Speech Recognition

OnCall IVR Designer v7.11.2, part of OnCall IVR Suite v3.3.x

Speech recognition is a feature that allows the IVR system to understand and process spoken language. It is used to recognize spoken words and phrases and use the recognition result to control the flow of the IVR system.

To enable speech recognition on a node or template, you must define grammar rules that the speech engine will use to recognize spoken words and phrases. These grammar rules are specified in the Grammars management section of the IVR Designer.

Note

The language of the speech recognizer engine can be specified on the Start node of the flow.

Before selecting a language, make sure that the associated language package is installed on the IVR system's speech recognizer engine.

Defining Grammars

To add a new grammar, click the Add grammar icon in the Grammars section. Fill in the input fields in the Add or edit grammar dialog.

The grammar's name should be a unique and descriptive identifier, used for easy identification in the list of grammars.

The content of a grammar is a list of words and phrases that the speech engine will recognize. Each word or phrase should be on a separate line.

The value of the grammar contains the grammar rules in XML form, adhering to the SRGS 1.0 standard.

The defined grammar value is inserted into a template and should start at the rule level, including a primary rule with the id="main" attribute.

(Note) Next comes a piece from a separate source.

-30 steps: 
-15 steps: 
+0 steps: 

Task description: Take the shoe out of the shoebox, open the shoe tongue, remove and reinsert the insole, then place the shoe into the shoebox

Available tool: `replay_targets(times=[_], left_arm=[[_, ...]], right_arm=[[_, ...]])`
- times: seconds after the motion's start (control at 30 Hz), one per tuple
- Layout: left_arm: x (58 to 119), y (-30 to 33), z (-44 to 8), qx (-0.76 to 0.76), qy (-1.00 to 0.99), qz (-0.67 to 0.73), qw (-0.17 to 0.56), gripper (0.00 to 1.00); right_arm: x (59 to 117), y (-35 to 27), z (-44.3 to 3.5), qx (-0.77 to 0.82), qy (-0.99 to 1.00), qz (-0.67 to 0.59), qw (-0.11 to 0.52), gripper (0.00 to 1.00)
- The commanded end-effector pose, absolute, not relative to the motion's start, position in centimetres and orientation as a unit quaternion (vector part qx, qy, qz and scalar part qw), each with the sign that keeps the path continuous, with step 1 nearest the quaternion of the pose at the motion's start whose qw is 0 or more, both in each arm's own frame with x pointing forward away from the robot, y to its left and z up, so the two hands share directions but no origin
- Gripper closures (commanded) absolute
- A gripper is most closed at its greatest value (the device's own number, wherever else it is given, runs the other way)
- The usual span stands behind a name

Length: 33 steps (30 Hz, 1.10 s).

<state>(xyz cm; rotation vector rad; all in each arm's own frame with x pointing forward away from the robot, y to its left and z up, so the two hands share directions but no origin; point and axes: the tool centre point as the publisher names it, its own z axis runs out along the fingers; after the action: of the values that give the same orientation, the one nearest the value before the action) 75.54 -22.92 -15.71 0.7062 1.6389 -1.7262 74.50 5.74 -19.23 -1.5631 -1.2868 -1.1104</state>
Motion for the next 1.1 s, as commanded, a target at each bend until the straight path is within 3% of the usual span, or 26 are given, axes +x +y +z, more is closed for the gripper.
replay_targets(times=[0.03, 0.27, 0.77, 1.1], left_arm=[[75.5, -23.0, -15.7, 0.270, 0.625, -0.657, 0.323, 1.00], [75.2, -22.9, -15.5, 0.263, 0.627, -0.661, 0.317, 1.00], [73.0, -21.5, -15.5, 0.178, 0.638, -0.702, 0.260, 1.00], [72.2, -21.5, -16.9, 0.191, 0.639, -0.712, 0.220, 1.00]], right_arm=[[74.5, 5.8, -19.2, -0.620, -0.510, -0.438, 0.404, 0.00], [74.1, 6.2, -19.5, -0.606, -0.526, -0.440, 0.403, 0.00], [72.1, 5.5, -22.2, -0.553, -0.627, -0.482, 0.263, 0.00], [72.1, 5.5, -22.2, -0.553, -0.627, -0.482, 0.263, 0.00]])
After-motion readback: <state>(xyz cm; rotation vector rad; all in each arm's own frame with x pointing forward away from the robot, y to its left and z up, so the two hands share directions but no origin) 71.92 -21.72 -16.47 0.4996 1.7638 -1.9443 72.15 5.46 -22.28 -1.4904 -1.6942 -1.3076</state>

An example of a simple grammar definition is shown below:

  <rule id="main" scope="public">
    <one-of>
      <item>
        accounting
        <tag>out.selected_option="ACCOUNTING";</tag>
      </item>
      <item>
        credit management
        <tag>out.selected_option="CREDIT_MANAGEMENT";</tag>
      </item>
      <item>
        other
        <tag>out.selected_option="OTHER";</tag>
      </item>
    </one-of>
  </rule>

Caution

All changes made to grammars will be applied permanently only after saving the flow. Closing the flow without saving will result in the loss of all changes made to grammars.

An existing grammar can be edited by clicking the Edit icon next to the grammar in the list. A grammar can be deleted by clicking the Delete icon next to the grammar in the list.

DTMF grammars

In the Grammars section, you can define both voice and DTMF grammars. A DTMF grammar can be used by a DTMF detector to determine sequences of legal and illegal DTMF tones. The grammar is defined in the same way as a voice grammar, but instead of spoken words and phrases, it contains DTMF tokens.

An example of a simple DTMF grammar definition is shown below:

  <rule id="main" scope="public">
    <one-of>
      <item>
        1
        <tag>out.selected_option="ACCOUNTING";</tag>
      </item>
      <item>
        2
        <tag>out.selected_option="CREDIT_MANAGEMENT";</tag>
      </item>
      <item>
        3
        <tag>out.selected_option="OTHER";</tag>
      </item>
    </one-of>
  </rule>

Note

The mode of the grammar (speech or dtmf) is determined by the node attribute in which the grammar is used. It is set in the grammar template based on the given node attribute.

Important

A grammar can only be of one mode at a time. Either 'dtmf' type or 'speech' type.

Template of the Grammar

The grammar template is defined in the grammar_template.xml file, located in the .\EndPoint\Templates\ folder within the IVR Engine installation directory.

The default template is as follows:

<?xml version="1.0" encoding="UTF-8"?>
<grammar xmlns="http://www.w3.org/2001/06/grammar" version="1.0" xml:lang="{LANGUAGE_CODE}" mode="{INPUT_MODE}" root="main" tag-format="semantics/1.0">
  {INPUT_SRGS_FRAGMENT}
</grammar>

The LANGUAGE_CODE placeholder is substituted with the ISO language code of the selected speech recognizer language package. Similarly, the INPUT_SRGS_FRAGMENT placeholder is replaced with the grammar value defined in the IVR Designer. The INPUT_MODE placeholder is replaced with the mode of the grammar (speech or dtmf).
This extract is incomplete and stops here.